Happy Birthday Claude Monet













Claude Monet made a number of paintings of his flat bottomed studio boat borrowed from his friend Caillebotte.  In the summer and fall of 1891 Monet completed 24 paintings of the poplars in a marsh along the banks of the Epte River a few kilometers upstream from his home and studio.  There were three groups of paintings — in one group the paintings have towering. The trees, which belonged to the commune of Limetz, were put up for auction before Monet had completed all of his paintings so he purchased them in order to finish his work.
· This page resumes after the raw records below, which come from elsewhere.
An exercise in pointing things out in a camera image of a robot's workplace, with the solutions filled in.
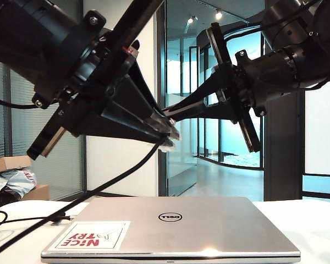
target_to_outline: white wall
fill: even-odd
[[[112,29],[121,18],[131,0],[87,0],[84,14],[97,10],[107,19],[106,28]],[[140,41],[138,64],[151,92],[156,94],[155,78],[155,19],[147,23],[137,38]],[[153,144],[135,140],[87,137],[87,188],[92,190],[137,164]],[[137,172],[105,190],[108,193],[156,196],[158,194],[157,154]]]
[[[306,92],[305,170],[330,174],[330,82]]]

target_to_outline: laptop lid
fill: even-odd
[[[299,250],[244,197],[95,198],[45,263],[291,263]]]

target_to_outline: sticker
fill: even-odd
[[[49,251],[119,250],[130,221],[74,222]]]

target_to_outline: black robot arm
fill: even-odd
[[[249,151],[260,143],[249,115],[267,114],[266,102],[291,92],[315,90],[330,81],[330,0],[312,14],[308,7],[319,1],[280,0],[271,6],[261,23],[272,52],[250,60],[245,50],[235,54],[233,65],[217,23],[207,29],[218,65],[194,93],[164,110],[168,117],[229,119],[239,123]],[[206,105],[204,98],[216,93],[218,103]]]
[[[133,1],[111,31],[94,10],[77,24],[48,0],[0,0],[0,62],[34,84],[35,105],[59,103],[28,149],[31,158],[47,156],[66,130],[153,143],[167,138],[167,146],[178,139],[136,62],[135,38],[162,1]]]
[[[179,134],[174,120],[229,119],[239,123],[250,151],[260,144],[249,115],[266,114],[265,103],[330,81],[330,0],[315,14],[298,0],[280,0],[261,29],[272,52],[250,60],[245,50],[233,65],[218,24],[207,29],[218,65],[194,93],[159,109],[136,63],[135,38],[163,0],[134,0],[114,30],[89,11],[80,24],[49,0],[0,0],[0,62],[35,85],[32,101],[59,107],[28,155],[47,156],[62,134],[96,135],[171,146]],[[205,97],[215,93],[218,103]]]

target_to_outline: white tablecloth
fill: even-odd
[[[8,219],[46,216],[66,205],[56,201],[21,201],[0,208]],[[254,202],[301,251],[301,264],[330,264],[330,203],[319,200]],[[67,212],[77,215],[87,203]],[[0,245],[36,221],[0,226]],[[41,264],[40,253],[69,223],[46,224],[0,254],[0,264]]]
He later sold the trees back to the lumber merchant who wanted them.

Monet is known for his series of oil paintings depicting water lilies, serene gardens, and Japanese footbridges. Known as “the Father of French Impressionism,” Monet manipulated light and shadow to portray landscapes in a way unprecedented in the traditional art scene of the late 19th century.

Born in Paris in 1840, Monet began drawing as a young boy. He attended a school of the arts and in his teen years sold charcoal caricatures of local personages. He learned about oil painting and en plein air (outdoors) painting and made them his hallmark.

At the age of 28 Monet, depressed with the struggle to support himself and his family, jumped off a bridge into the Seine. Fortunately he survived and was able to form connections to like-minded artists — like Pierre-Auguste Renoir– who chafed at the traditional style of painting taught by the Académie and voilà: French impressionism was born.

From 1883 until his death in 1926 Monet lived in Giverny in northern France. Over the years he hired gardeners to plant everything from poppies to apple trees in his garden. turning it into a tranquil and beautiful place for him to paint. After he became wealthy from sales of his works he invested heavily in his garden. He built a Japanese footbridge across his pond and he imported water lilies from Egypt and South America. The pond and water lilies which he observed in various lighting and perspectives became a major focus of his paintings. Indeed, he made over 250 paintings of the water lily pond.


In 1980 Monet’s former home in Giverny has been open to tourists to see his gardens, woodcut prints, and mementos. Each year, hundreds of thousands of people visit Giverny to walk through the artist’s gardens and refurbished home.

An artist is a conductor to another place and time. I’m a grateful and frequent traveler with Monet.